Problem statement: What is needed is an exact repetition of the lines below, from the first one through the one holding "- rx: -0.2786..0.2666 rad", with no pictures and nothing else.

(Entries taken from a collection)
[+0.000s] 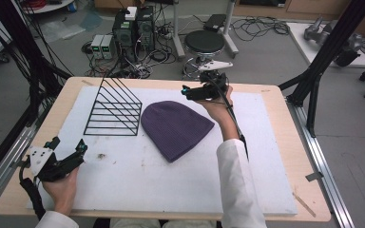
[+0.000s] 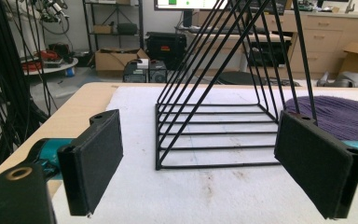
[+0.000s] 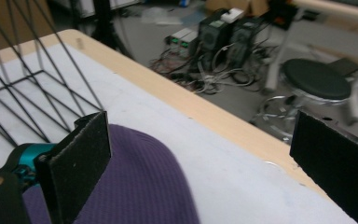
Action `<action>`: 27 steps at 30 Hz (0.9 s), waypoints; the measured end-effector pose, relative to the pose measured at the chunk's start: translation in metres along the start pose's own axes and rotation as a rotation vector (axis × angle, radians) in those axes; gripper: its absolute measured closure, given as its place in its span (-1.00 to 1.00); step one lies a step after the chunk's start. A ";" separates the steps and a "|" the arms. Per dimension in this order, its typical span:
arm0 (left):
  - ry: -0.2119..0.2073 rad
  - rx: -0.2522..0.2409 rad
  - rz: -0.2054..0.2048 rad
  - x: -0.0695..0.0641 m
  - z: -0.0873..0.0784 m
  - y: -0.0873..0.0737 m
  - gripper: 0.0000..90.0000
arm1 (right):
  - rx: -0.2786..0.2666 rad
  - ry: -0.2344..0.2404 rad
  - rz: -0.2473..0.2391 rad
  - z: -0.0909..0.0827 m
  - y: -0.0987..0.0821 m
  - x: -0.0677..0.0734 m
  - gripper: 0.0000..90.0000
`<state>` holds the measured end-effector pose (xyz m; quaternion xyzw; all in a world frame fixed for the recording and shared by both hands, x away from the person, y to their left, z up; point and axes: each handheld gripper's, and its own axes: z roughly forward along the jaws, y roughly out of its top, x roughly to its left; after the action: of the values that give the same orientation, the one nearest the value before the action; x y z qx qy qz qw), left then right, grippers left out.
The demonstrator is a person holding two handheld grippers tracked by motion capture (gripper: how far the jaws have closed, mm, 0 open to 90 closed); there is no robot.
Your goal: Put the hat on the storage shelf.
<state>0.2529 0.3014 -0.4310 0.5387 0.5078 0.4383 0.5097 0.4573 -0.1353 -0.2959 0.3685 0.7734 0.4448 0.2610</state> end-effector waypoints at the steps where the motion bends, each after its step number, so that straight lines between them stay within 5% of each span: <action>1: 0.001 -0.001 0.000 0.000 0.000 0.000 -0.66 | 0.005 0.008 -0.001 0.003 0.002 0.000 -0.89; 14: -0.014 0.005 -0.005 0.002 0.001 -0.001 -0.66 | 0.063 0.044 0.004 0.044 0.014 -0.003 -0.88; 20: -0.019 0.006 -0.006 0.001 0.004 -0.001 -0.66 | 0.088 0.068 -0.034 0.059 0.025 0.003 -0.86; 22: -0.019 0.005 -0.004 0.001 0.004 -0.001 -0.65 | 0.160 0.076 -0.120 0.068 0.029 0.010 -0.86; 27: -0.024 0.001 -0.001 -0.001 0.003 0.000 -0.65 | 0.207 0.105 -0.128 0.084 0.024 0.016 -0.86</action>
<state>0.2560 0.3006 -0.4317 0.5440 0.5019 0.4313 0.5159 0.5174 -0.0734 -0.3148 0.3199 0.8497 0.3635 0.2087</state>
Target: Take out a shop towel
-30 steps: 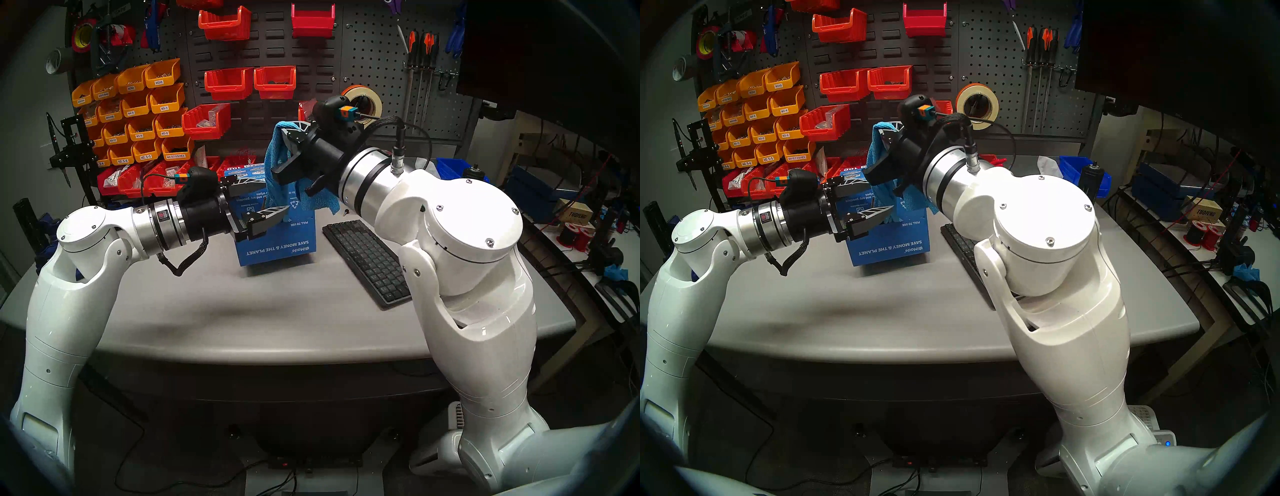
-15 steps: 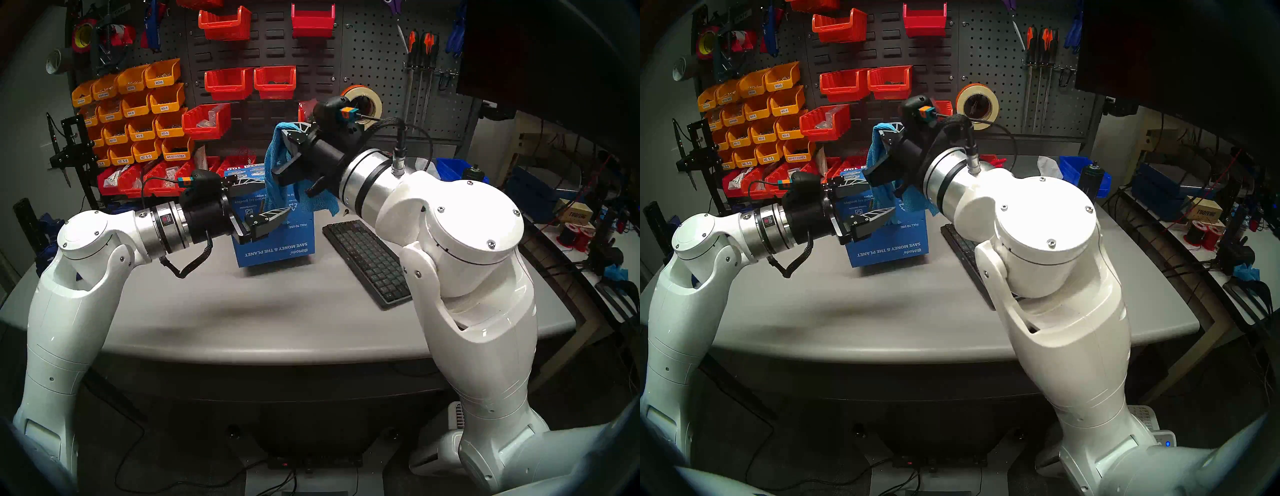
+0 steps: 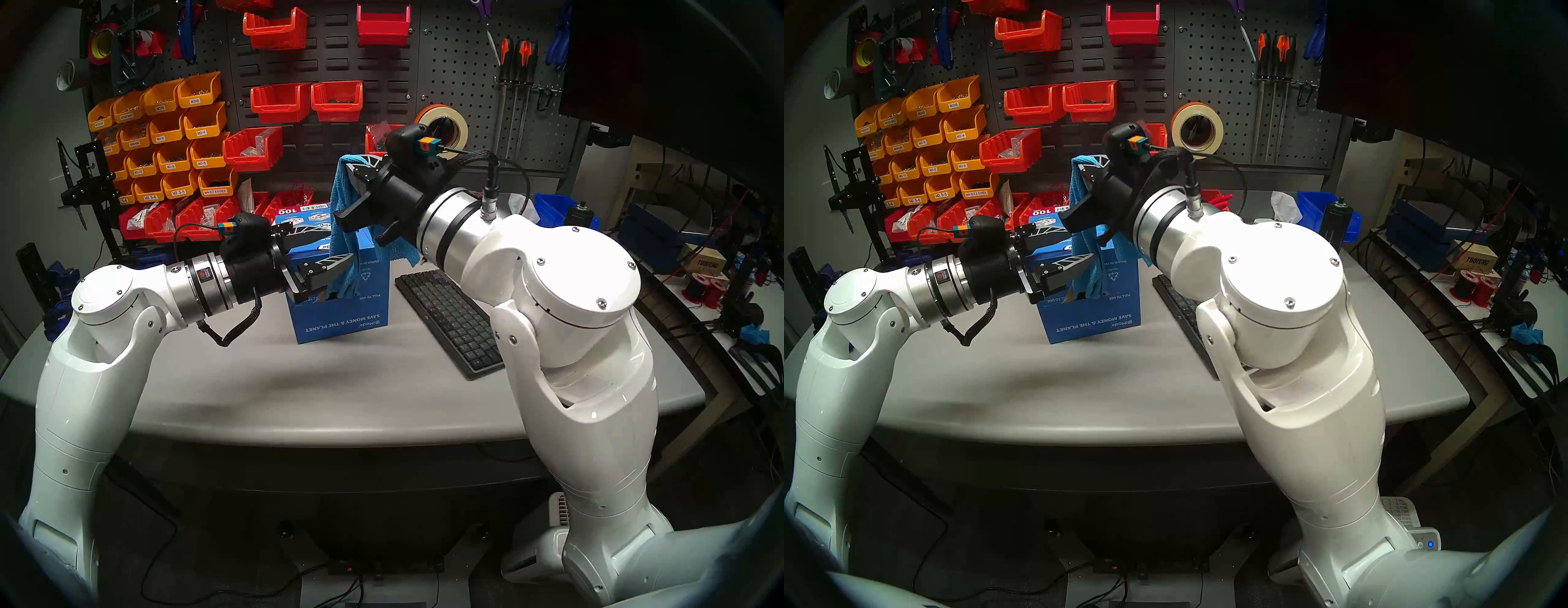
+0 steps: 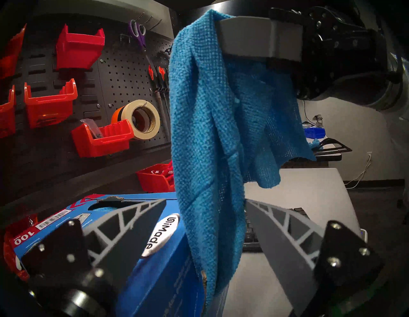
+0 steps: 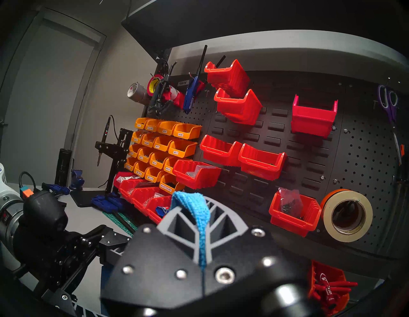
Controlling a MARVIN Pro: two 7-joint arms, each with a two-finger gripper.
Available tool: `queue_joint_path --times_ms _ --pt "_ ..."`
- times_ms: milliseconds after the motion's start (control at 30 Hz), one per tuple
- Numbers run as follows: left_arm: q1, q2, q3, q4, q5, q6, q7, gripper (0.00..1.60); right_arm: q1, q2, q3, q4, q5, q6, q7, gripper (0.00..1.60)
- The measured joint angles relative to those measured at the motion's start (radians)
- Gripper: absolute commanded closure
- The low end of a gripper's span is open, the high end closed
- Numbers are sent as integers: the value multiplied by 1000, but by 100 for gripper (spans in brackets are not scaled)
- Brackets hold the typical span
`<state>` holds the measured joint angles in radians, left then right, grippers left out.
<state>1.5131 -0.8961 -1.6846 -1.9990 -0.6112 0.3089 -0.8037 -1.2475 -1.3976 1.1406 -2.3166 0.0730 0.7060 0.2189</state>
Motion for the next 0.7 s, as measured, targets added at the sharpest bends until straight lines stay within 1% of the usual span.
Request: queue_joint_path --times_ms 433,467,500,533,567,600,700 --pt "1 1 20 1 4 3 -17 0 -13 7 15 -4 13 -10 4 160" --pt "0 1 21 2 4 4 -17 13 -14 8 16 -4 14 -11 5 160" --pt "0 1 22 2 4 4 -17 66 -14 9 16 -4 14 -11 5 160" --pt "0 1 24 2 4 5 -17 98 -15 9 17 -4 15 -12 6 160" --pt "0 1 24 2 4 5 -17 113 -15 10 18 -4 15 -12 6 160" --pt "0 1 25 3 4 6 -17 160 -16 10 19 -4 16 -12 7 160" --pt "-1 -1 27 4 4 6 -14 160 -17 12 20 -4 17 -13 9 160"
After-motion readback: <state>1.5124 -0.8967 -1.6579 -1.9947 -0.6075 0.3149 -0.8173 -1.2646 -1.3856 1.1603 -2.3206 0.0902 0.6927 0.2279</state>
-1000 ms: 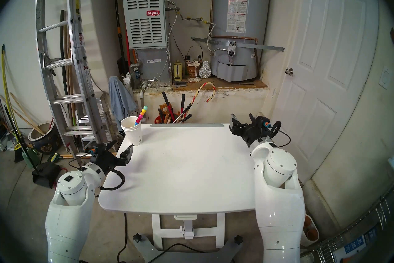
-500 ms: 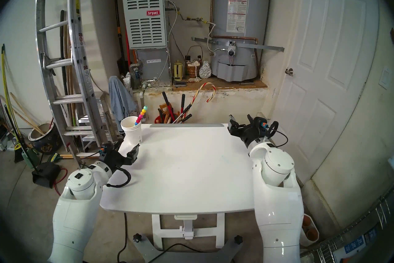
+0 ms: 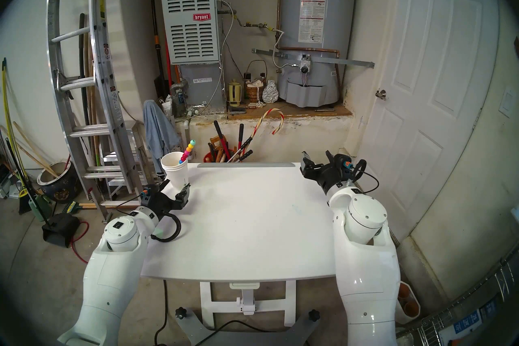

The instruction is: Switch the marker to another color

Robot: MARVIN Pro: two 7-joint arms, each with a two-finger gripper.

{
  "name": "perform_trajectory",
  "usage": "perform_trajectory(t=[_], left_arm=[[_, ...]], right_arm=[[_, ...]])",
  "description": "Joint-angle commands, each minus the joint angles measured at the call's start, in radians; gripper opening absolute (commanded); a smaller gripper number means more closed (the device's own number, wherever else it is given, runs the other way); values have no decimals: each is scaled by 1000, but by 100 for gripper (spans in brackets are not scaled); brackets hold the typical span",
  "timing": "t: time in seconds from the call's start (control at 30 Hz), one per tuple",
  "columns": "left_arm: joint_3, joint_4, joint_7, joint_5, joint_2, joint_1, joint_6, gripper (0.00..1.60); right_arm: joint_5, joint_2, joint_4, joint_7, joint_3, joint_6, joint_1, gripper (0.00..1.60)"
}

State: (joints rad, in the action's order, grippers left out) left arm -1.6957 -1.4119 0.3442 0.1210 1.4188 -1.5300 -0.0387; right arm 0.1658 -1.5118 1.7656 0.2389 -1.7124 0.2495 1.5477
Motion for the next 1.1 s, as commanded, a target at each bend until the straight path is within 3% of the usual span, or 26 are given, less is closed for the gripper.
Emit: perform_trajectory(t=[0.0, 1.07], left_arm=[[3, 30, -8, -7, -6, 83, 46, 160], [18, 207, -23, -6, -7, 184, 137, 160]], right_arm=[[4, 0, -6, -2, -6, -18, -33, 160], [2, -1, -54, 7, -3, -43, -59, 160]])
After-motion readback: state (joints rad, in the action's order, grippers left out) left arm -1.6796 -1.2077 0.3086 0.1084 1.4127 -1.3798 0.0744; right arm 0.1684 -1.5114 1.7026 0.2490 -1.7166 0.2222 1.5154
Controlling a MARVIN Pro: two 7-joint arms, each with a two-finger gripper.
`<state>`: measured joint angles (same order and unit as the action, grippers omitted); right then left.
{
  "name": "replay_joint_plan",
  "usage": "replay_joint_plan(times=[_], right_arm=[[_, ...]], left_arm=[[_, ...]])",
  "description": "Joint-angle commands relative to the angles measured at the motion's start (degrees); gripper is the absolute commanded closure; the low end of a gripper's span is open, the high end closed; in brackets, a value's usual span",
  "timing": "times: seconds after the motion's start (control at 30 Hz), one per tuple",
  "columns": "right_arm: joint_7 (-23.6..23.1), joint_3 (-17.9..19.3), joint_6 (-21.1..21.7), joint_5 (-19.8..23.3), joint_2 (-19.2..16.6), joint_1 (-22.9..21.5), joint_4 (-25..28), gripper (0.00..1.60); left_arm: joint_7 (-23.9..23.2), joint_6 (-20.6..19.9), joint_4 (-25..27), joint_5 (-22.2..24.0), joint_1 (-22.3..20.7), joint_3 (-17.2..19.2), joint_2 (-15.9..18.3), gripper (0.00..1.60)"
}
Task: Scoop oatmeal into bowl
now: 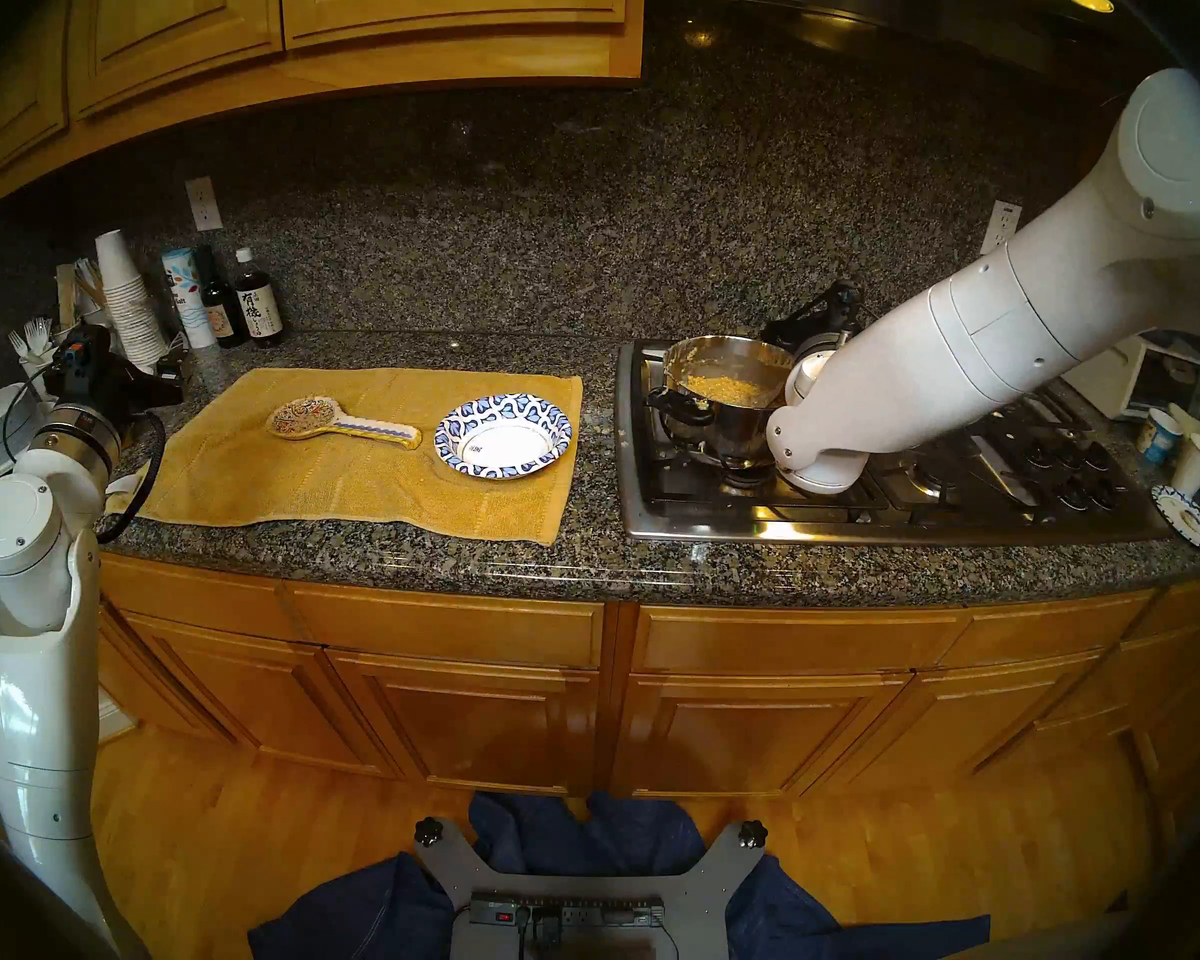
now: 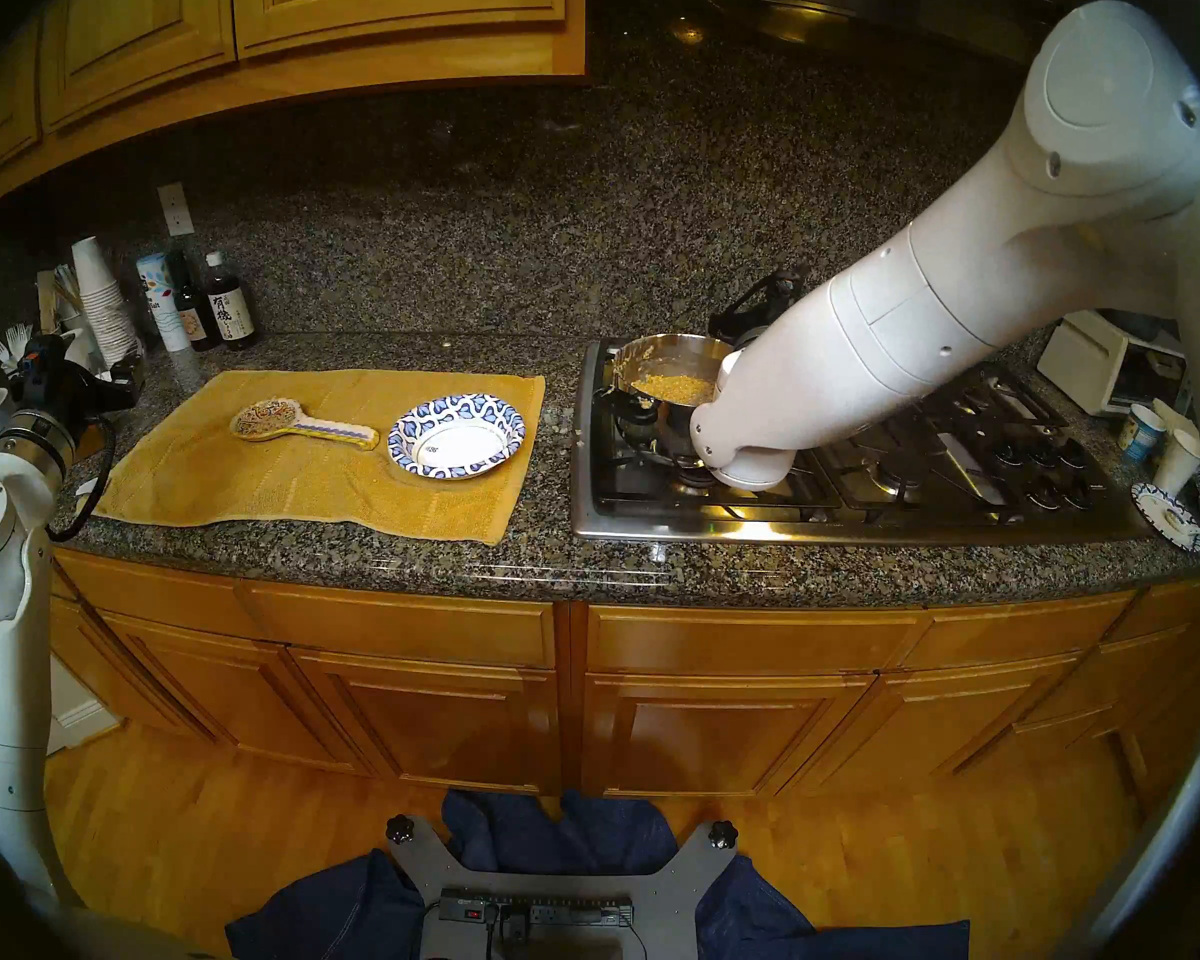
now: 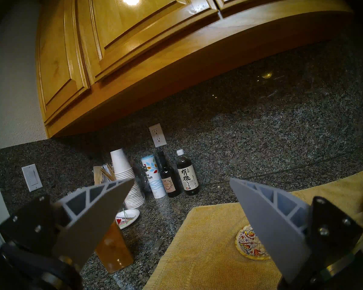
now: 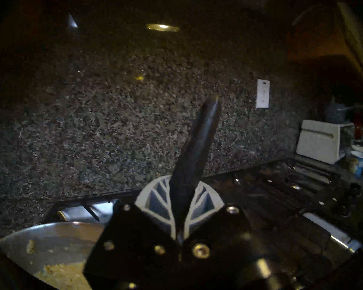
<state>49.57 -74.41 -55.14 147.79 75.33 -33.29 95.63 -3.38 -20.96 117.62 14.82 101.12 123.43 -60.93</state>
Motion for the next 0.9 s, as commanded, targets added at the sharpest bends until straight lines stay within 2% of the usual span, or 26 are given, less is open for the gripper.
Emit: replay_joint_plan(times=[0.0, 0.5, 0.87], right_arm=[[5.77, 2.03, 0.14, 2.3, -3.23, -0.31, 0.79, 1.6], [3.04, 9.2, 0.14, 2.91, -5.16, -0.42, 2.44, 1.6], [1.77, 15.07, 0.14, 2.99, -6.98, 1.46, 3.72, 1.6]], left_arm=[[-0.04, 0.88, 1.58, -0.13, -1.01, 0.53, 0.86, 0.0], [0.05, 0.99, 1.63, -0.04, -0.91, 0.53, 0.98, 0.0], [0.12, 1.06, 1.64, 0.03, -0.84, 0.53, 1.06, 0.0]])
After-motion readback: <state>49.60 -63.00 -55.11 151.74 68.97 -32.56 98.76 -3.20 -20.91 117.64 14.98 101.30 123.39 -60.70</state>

Solution for this exercise:
[+0.000s] 
[+0.000s] 
[+0.000s] 
Action `<action>`: 27 steps at 30 Hz (0.9 s), waypoints; the measured end-effector pose, relative to the pose measured at the chunk's start: translation in metres along the start pose's own axes and rotation as a rotation vector (axis × angle, radians) in those axes; gripper: its absolute measured closure, given as its place in its span (-1.00 to 1.00); step one lies a step after the chunk's start. A ";" separates the steps and a "|" the arms. Per dimension in this order, its typical span:
arm0 (left):
  - ry: -0.2119..0.2073 rad
  - rx: -0.2522..0.2409 rad
  - rz: -0.2054..0.2048 rad
  - x: -0.0695..0.0641 m
  - z: -0.0873..0.0784 m
  - y: -0.0873..0.0737 m
  - gripper: 0.0000..90.0000
arm1 (right):
  - rx: -0.2786..0.2666 rad

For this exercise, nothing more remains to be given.